In order to be successful under the UDRP, the following are the cumulative conditions that must be proven by the complainant, or otherwise the complaint will be denied:
- The domain name registered by the domain name registrant is identical or confusingly similar to a trademark or service mark in which the complainant (the person or entity bringing the complaint) has rights; and
To satisfy the first requirement of the UDRP, the complainant must prove that it has acquired rights, including trademark rights, over the disputed name or part of the name that constitute the litigious domain name.
In “Edg0.com” complaint, TAGLegal team based their claims on the fact that the complainant has been in business since 1956 and holder of the domain name registered with the company’s abbreviation, since 1998. The disputed domain name that was registered using the trademark name entirely, with the last letter “O” being replaced with the number “0”, which is not sufficiently distinguished.

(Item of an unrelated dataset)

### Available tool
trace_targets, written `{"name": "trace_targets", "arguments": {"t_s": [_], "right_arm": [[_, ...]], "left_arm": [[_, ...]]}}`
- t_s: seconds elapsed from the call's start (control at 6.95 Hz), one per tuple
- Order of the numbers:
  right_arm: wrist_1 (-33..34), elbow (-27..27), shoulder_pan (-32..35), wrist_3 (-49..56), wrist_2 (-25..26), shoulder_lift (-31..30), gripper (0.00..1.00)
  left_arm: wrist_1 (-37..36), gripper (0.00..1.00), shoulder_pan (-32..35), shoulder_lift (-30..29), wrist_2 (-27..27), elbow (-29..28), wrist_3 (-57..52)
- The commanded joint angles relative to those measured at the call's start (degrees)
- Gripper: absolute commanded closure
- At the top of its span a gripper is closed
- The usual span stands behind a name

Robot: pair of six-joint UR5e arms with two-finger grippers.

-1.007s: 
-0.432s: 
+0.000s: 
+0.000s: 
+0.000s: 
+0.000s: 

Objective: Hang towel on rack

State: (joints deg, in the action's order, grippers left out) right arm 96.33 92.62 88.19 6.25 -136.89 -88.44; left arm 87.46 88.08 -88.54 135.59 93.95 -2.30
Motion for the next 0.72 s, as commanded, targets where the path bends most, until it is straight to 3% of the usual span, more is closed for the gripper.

In this regard, the panel has ordered in its decision the transferal of the disputed domain name “edg0.com” to the complainant.
- The domain name registrant has no rights or legitimate interests in respect of the domain name in question; and
This element, which lists several (non-exclusive) examples of registrant rights or legitimate interests, including using the domain name in connection with a bona fide offering of goods or services, the registrant being commonly known by the disputed domain name, and legitimate non-commercial or fair use.
Hence, where a Complainant makes an initial prima facie case that, the Respondent lacks rights or legitimate interests in a disputed domain name; the burden of proof on this element shift to the Respondent.
In relation to City CENTRE ME’AISEM, the complainant has filed a complaint against the disputed domain name <citycentremeaisem.com> using the complainant’s trademark as well as company name as it appears in the company’s Commercial Register.
In addition, the respondent is not affiliated with the complainant in anyway, the website containing the disputed domain name creates an impression that it relates to the trademark “CITY CENTRE ME’AISEM” which means that he has no rights or legitimate interests in respect of the disputed domain name
Based on the foregoing and the other principles, the Panel ruled the transferal of the disputed domain name to the complainant.
- The domain name has been registered and is being used in bad faith.
Bad faith, is often the easiest to satisfy and can usually be demonstrated with the content of the website which may show that it is merely a “parking domain” for instance, or any other lucrative domain.
Often, companies or individuals who have no legitimate interest in the domain name purposely use trademarks that are not yet registered domains, and seek monetary value from the trademark owners.
In the light of the above, TAGLegal Egypt have succeeded in many cases in this regard, such as; “Zalatimo Brothers for Sweets” concerning the disputed domain name <zalatimoh.com>
It was a clear infringement as the domain name is identical to the complainant trademark, on the basis that the only letter differentiating the main element of the disputed domain name was an additional “h” to the complainant registered trademark and domain name “Zalatimo.com” since June 1998.
In this regard, the Panel ordered the transferal of the disputed domain name to the complainant.
Domain name disputes now form a significant practice area for IP lawyers. However, they rarely merit the expense of litigation. The favored route to resolution of these disputes tends to be the Alternative Dispute Resolution policies for the various domains, the most used of which is the Uniform Domain Name Dispute Resolution Policy (UDRP).